[YOUR INSTRUCTIONS] The whole listing is to be restated word for word with no images.

[DATASET EXTRACT]
-- -- --
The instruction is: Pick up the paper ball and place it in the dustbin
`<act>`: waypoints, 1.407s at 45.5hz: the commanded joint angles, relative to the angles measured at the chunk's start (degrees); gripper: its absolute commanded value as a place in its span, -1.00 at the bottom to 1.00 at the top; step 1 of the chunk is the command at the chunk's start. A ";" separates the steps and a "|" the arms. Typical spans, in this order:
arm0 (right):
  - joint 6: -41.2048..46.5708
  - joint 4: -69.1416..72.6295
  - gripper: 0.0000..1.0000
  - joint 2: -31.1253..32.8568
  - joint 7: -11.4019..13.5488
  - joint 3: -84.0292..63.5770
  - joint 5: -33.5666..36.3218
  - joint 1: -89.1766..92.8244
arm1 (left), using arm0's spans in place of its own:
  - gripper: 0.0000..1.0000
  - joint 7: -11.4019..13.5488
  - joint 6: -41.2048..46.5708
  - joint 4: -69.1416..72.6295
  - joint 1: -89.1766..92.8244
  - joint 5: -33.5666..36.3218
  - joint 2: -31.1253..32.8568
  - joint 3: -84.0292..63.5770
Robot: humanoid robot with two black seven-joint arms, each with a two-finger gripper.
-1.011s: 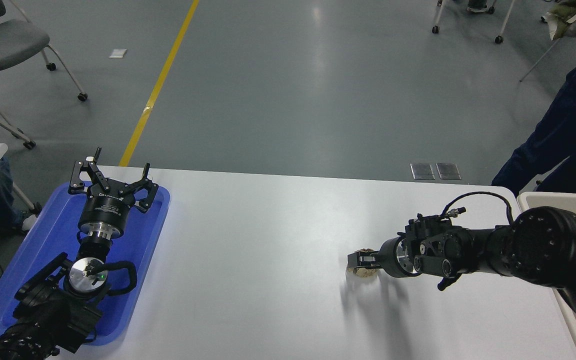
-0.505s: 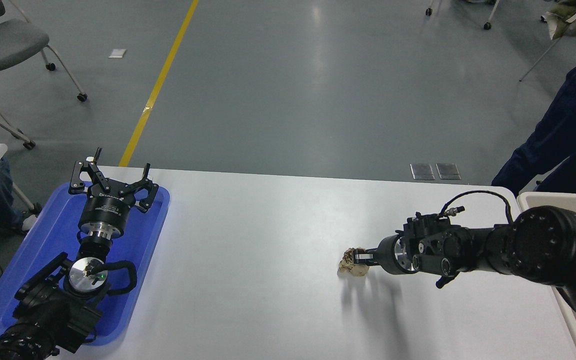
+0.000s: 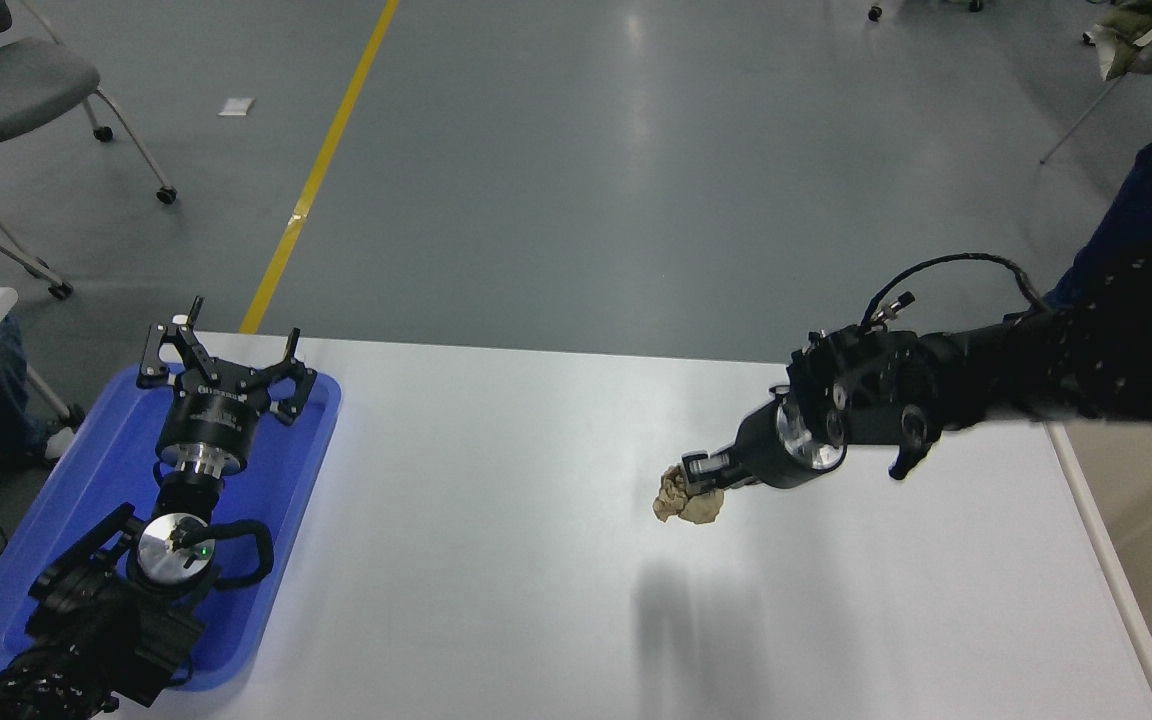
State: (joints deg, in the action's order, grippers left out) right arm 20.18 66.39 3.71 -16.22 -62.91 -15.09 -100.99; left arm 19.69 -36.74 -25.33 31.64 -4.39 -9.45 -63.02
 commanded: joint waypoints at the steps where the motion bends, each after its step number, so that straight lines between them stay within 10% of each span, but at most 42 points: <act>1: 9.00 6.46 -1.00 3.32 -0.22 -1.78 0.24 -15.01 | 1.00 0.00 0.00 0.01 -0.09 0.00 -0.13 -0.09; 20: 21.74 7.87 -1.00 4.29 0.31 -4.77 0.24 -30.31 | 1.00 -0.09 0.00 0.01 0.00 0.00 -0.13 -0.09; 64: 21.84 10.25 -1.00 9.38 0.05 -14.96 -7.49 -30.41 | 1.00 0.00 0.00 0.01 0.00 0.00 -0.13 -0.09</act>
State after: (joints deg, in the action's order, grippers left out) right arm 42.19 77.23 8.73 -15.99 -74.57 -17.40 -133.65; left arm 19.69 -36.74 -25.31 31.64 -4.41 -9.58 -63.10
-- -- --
[TASK SOLUTION]
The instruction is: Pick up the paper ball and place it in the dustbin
`<act>`: waypoints, 1.407s at 45.5hz: the commanded joint angles, relative to the angles measured at the chunk's start (degrees); gripper: its absolute commanded value as a place in its span, -1.00 at the bottom to 1.00 at the top; step 1 of the chunk is the command at the chunk's start. A ";" separates the steps and a "|" the arms. Typical spans, in this order:
arm0 (right):
  - joint 6: -41.2048..46.5708
  - joint 4: -69.1416..72.6295
  - gripper: 0.0000..1.0000
  - joint 2: -31.1253..32.8568
  - joint 7: -11.4019..13.5488
  - joint 3: -84.0292..63.5770
  - joint 5: -33.5666..36.3218
  - joint 1: -89.1766..92.8244
arm1 (left), using arm0's spans in place of its own:
  - gripper: 0.0000..1.0000
  - joint 7: -11.4019..13.5488
  - joint 6: -41.2048..46.5708
  - joint 4: -69.1416..72.6295
  - joint 1: -89.1766..92.8244
  - joint 5: -33.5666..36.3218
  - joint 2: -31.1253..32.8568
  - joint 3: -84.0292..63.5770
Robot: humanoid robot with two black seven-joint arms, each with a two-finger gripper.
-1.011s: 
-0.505s: 
+0.000s: 
State: (joints deg, in the action's order, grippers left out) right arm 20.18 66.39 3.71 -16.22 -62.91 -15.09 -100.99; left arm 19.69 -36.74 -25.33 31.64 -4.39 -9.45 -63.02
 commanded: joint waypoints at the steps where the motion bends, each after its step number, so that straight lines between them stay within 10% of each span, but at most 42 points: <act>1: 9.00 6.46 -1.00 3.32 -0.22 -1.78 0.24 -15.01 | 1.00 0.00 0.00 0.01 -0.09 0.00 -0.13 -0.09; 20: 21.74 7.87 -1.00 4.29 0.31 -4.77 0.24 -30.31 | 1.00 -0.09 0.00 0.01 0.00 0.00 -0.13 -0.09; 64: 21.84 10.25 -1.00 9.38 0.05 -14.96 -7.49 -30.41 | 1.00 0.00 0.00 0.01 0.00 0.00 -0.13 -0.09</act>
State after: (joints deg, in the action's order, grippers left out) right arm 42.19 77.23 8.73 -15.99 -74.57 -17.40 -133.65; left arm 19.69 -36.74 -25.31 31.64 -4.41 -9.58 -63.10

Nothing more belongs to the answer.